REQUIREMENT:
In your copy, set down the entries exactly and exclude the pictures.

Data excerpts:

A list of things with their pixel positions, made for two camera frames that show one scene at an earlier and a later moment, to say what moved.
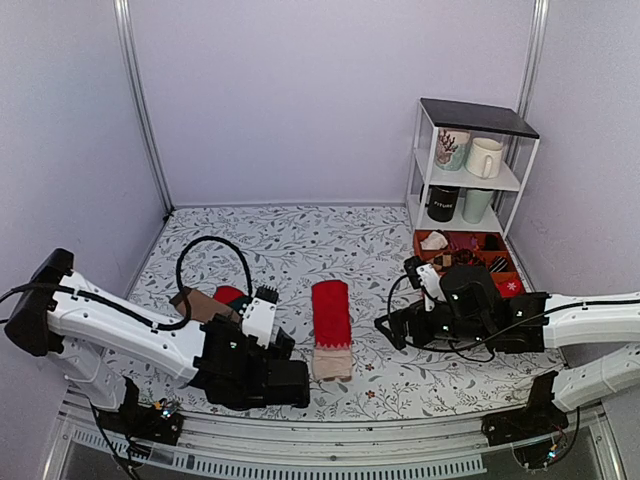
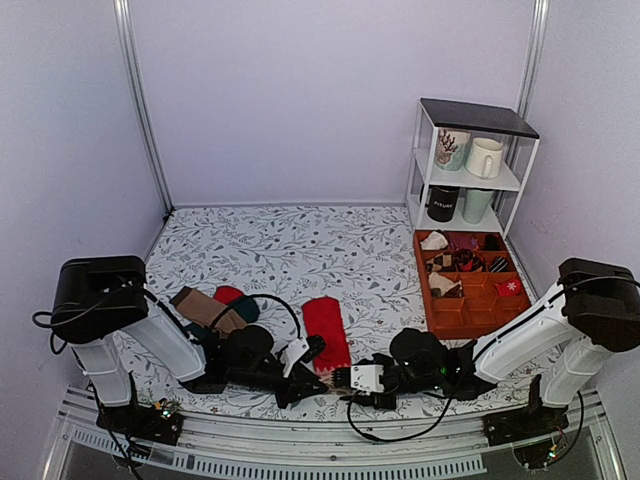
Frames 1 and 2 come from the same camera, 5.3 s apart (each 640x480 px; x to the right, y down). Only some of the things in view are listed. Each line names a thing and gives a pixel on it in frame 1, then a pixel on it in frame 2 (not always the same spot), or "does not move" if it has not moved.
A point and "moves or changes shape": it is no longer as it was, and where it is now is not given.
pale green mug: (476, 204) does not move
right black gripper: (414, 314) to (372, 400)
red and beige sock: (331, 318) moves or changes shape
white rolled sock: (435, 240) does not move
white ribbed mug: (484, 157) does not move
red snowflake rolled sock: (512, 288) does not move
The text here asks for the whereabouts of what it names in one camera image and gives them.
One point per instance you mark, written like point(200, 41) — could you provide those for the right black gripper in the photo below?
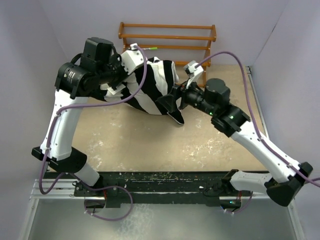
point(169, 101)

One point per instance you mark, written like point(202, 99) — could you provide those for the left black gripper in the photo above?
point(116, 59)

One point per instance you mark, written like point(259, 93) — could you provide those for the black white striped pillowcase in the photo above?
point(160, 78)

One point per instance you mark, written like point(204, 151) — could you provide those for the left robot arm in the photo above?
point(98, 64)

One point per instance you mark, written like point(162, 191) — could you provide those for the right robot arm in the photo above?
point(285, 176)

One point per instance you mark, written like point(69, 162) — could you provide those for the wooden shoe rack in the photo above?
point(183, 43)

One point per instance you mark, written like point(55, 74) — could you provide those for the green capped marker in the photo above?
point(152, 48)

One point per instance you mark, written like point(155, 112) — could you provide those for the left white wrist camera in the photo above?
point(132, 59)

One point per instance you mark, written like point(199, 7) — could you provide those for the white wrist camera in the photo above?
point(132, 59)
point(194, 71)

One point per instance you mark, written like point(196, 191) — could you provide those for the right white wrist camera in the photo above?
point(194, 71)

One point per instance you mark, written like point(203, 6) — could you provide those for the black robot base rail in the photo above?
point(168, 187)

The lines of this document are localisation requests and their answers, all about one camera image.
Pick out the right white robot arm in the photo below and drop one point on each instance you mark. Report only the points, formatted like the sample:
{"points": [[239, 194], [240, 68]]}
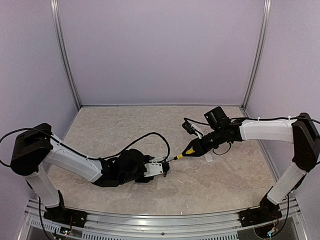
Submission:
{"points": [[299, 131]]}

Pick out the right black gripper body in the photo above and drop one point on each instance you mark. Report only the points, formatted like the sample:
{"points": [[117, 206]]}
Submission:
{"points": [[218, 139]]}

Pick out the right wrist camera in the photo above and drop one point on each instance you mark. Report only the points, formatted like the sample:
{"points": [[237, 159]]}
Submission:
{"points": [[216, 120]]}

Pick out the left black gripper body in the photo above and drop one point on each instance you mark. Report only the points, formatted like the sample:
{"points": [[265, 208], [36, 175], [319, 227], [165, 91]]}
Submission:
{"points": [[129, 178]]}

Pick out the left aluminium frame post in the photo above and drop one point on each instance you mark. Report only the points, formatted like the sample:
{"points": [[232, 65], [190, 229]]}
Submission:
{"points": [[54, 5]]}

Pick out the right aluminium frame post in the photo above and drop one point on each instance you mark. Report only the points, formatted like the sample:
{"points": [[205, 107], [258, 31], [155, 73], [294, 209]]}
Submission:
{"points": [[258, 53]]}

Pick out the front aluminium rail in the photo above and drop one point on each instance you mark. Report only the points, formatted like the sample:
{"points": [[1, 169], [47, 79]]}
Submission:
{"points": [[224, 225]]}

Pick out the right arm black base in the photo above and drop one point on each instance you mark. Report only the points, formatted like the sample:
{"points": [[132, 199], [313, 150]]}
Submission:
{"points": [[265, 212]]}

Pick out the white battery cover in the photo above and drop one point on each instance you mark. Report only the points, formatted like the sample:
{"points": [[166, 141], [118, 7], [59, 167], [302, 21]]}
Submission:
{"points": [[208, 157]]}

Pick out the white remote control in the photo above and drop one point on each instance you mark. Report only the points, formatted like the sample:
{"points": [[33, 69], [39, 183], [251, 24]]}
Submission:
{"points": [[165, 168]]}

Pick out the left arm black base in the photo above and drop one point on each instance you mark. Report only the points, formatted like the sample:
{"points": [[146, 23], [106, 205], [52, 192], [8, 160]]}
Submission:
{"points": [[67, 216]]}

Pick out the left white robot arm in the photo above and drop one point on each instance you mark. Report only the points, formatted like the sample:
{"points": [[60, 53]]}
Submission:
{"points": [[38, 145]]}

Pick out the aluminium frame post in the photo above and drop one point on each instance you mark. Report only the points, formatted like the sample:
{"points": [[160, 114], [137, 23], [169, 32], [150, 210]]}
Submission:
{"points": [[54, 5], [258, 53]]}

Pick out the yellow handled screwdriver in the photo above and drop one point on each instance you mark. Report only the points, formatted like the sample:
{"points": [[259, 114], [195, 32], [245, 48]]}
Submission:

SOLUTION BELOW:
A list of things with their pixel positions, made for two camera frames that show one scene at an earlier and a later moment, to say what moved.
Frames 1 and 2 come from the same camera, 5.3 s apart (each 640x480 px; x to the right, y down). Only some of the things in view are listed. Each line names a thing and gives a pixel on it in frame 1, then a pixel on it in frame 2 (not always the same spot), or "does not move" if it has not moved.
A point and "moves or changes shape": it is no longer as it was, and where it is now is not given.
pale green mug: (476, 204) does not move
right black gripper: (414, 314) to (372, 400)
red and beige sock: (331, 318) moves or changes shape
white rolled sock: (435, 240) does not move
white ribbed mug: (484, 157) does not move
red snowflake rolled sock: (512, 288) does not move
The text here asks for the whereabouts of what it names in one camera image and gives them.
One point per instance you mark, written like point(200, 41) — could you provide those for the right black gripper in the photo below?
point(169, 101)

One point per instance you mark, written like point(202, 99) — could you provide those for the left black gripper in the photo above?
point(116, 59)

One point per instance you mark, written like point(259, 93) — could you provide those for the black white striped pillowcase in the photo above?
point(160, 78)

One point per instance you mark, written like point(204, 151) — could you provide those for the left robot arm in the photo above?
point(98, 64)

One point per instance you mark, written like point(162, 191) — could you provide those for the right robot arm in the photo above?
point(285, 176)

One point per instance you mark, written like point(69, 162) — could you provide those for the wooden shoe rack in the photo above?
point(183, 43)

One point per instance you mark, written like point(55, 74) — could you provide those for the green capped marker in the photo above?
point(152, 48)

One point per instance you mark, written like point(155, 112) — could you provide those for the left white wrist camera in the photo above?
point(132, 59)

One point per instance you mark, written like point(199, 7) — could you provide those for the white wrist camera in the photo above?
point(132, 59)
point(194, 71)

One point per instance you mark, written like point(196, 191) — could you provide those for the right white wrist camera in the photo above?
point(194, 71)

One point per instance you mark, written like point(203, 6) — could you provide those for the black robot base rail in the photo above?
point(168, 187)

The lines of this document are localisation requests and their answers, all about one camera image.
Pick out the right white robot arm in the photo below and drop one point on each instance you mark. Report only the points, formatted like the sample:
{"points": [[239, 194], [240, 68]]}
Submission:
{"points": [[299, 131]]}

Pick out the right black gripper body in the photo above and drop one point on each instance you mark. Report only the points, formatted like the sample:
{"points": [[117, 206]]}
Submission:
{"points": [[218, 139]]}

Pick out the right wrist camera in the photo above and drop one point on each instance you mark. Report only the points, formatted like the sample:
{"points": [[237, 159]]}
Submission:
{"points": [[216, 120]]}

Pick out the left black gripper body in the photo above and drop one point on each instance you mark. Report only the points, formatted like the sample:
{"points": [[265, 208], [36, 175], [319, 227], [165, 91]]}
Submission:
{"points": [[129, 178]]}

Pick out the left aluminium frame post in the photo above and drop one point on each instance you mark. Report only the points, formatted like the sample:
{"points": [[232, 65], [190, 229]]}
Submission:
{"points": [[54, 5]]}

Pick out the right aluminium frame post in the photo above and drop one point on each instance you mark. Report only the points, formatted like the sample:
{"points": [[205, 107], [258, 31], [155, 73], [294, 209]]}
Submission:
{"points": [[258, 53]]}

Pick out the front aluminium rail in the photo above and drop one point on each instance you mark. Report only the points, formatted like the sample:
{"points": [[1, 169], [47, 79]]}
Submission:
{"points": [[224, 225]]}

Pick out the right arm black base in the photo above and drop one point on each instance you mark. Report only the points, formatted like the sample:
{"points": [[132, 199], [313, 150]]}
Submission:
{"points": [[265, 212]]}

Pick out the white battery cover in the photo above and drop one point on each instance you mark. Report only the points, formatted like the sample:
{"points": [[166, 141], [118, 7], [59, 167], [302, 21]]}
Submission:
{"points": [[208, 157]]}

Pick out the white remote control in the photo above and drop one point on each instance you mark. Report only the points, formatted like the sample:
{"points": [[33, 69], [39, 183], [251, 24]]}
Submission:
{"points": [[165, 168]]}

Pick out the left arm black base in the photo above and drop one point on each instance you mark. Report only the points, formatted like the sample:
{"points": [[146, 23], [106, 205], [52, 192], [8, 160]]}
Submission:
{"points": [[67, 216]]}

Pick out the left white robot arm in the photo above and drop one point on each instance you mark. Report only the points, formatted like the sample:
{"points": [[60, 53]]}
Submission:
{"points": [[38, 145]]}

Pick out the aluminium frame post in the photo above and drop one point on each instance you mark. Report only the points, formatted like the sample:
{"points": [[160, 114], [137, 23], [169, 32], [150, 210]]}
Submission:
{"points": [[54, 5], [258, 53]]}

Pick out the yellow handled screwdriver in the photo above and drop one point on each instance you mark. Report only the points, formatted like the sample:
{"points": [[259, 114], [195, 32], [245, 48]]}
Submission:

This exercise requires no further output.